=== GIVEN MATERIAL ===
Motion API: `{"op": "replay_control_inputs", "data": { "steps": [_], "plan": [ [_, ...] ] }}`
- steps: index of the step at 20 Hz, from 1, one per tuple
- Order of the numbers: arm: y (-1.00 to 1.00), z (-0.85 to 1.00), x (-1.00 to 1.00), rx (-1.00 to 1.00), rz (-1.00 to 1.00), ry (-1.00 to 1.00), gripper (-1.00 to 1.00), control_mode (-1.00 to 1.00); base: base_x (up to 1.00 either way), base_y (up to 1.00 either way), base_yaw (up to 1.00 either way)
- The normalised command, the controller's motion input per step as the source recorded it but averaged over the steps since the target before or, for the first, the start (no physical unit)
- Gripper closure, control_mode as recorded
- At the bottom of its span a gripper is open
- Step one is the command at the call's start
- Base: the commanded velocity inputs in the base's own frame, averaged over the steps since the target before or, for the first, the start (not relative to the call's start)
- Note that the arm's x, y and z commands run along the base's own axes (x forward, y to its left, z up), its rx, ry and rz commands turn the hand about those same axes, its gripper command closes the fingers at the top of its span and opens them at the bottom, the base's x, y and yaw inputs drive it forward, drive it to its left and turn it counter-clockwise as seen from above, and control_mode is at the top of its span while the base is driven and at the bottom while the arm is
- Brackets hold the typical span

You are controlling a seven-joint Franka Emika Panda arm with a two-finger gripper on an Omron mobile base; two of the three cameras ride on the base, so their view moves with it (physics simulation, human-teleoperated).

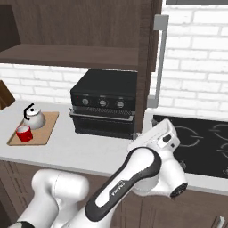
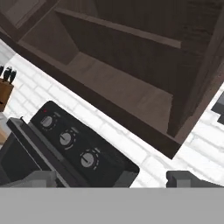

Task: Pick the kettle from the counter and place it on the tray. Then pick the mug from the cabinet and place it on the tray. Then close the cabinet doors.

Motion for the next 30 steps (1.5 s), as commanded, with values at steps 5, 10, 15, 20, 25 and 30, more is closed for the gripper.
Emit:
{"op": "replay_control_inputs", "data": {
  "steps": [5,10,15,20,25,30],
  "plan": [
    [-0.19,0.44,0.00,0.00,0.02,-0.09,-1.00,-1.00,0.00,0.00,0.00],
    [-0.03,0.53,-0.02,-0.01,0.03,-0.17,-1.00,-1.00,0.00,0.00,0.00],
    [0.00,0.55,0.00,-0.08,0.01,-0.20,-1.00,-1.00,0.00,0.00,0.00],
    [0.06,0.49,-0.03,-0.18,0.04,-0.21,-1.00,-1.00,0.00,0.00,0.00],
    [0.28,0.40,-0.15,-0.33,0.09,-0.28,-1.00,-1.00,0.00,0.00,0.00],
    [0.50,0.27,-0.15,-0.41,0.09,-0.33,-1.00,-1.00,0.00,0.00,0.00]
  ]
}}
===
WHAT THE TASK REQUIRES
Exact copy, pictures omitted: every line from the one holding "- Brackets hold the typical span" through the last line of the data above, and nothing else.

RESPONSE AREA
- Brackets hold the typical span

You are controlling a seven-joint Franka Emika Panda arm with a two-finger gripper on an Omron mobile base; two of the three cameras ride on the base, so their view moves with it (physics simulation, human-teleoperated).


Task: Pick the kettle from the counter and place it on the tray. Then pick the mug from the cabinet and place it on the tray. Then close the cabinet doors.

Motion for the next 30 steps (1.5 s), as commanded, with values at steps 5, 10, 15, 20, 25 and 30, more is closed for the gripper.
Emit:
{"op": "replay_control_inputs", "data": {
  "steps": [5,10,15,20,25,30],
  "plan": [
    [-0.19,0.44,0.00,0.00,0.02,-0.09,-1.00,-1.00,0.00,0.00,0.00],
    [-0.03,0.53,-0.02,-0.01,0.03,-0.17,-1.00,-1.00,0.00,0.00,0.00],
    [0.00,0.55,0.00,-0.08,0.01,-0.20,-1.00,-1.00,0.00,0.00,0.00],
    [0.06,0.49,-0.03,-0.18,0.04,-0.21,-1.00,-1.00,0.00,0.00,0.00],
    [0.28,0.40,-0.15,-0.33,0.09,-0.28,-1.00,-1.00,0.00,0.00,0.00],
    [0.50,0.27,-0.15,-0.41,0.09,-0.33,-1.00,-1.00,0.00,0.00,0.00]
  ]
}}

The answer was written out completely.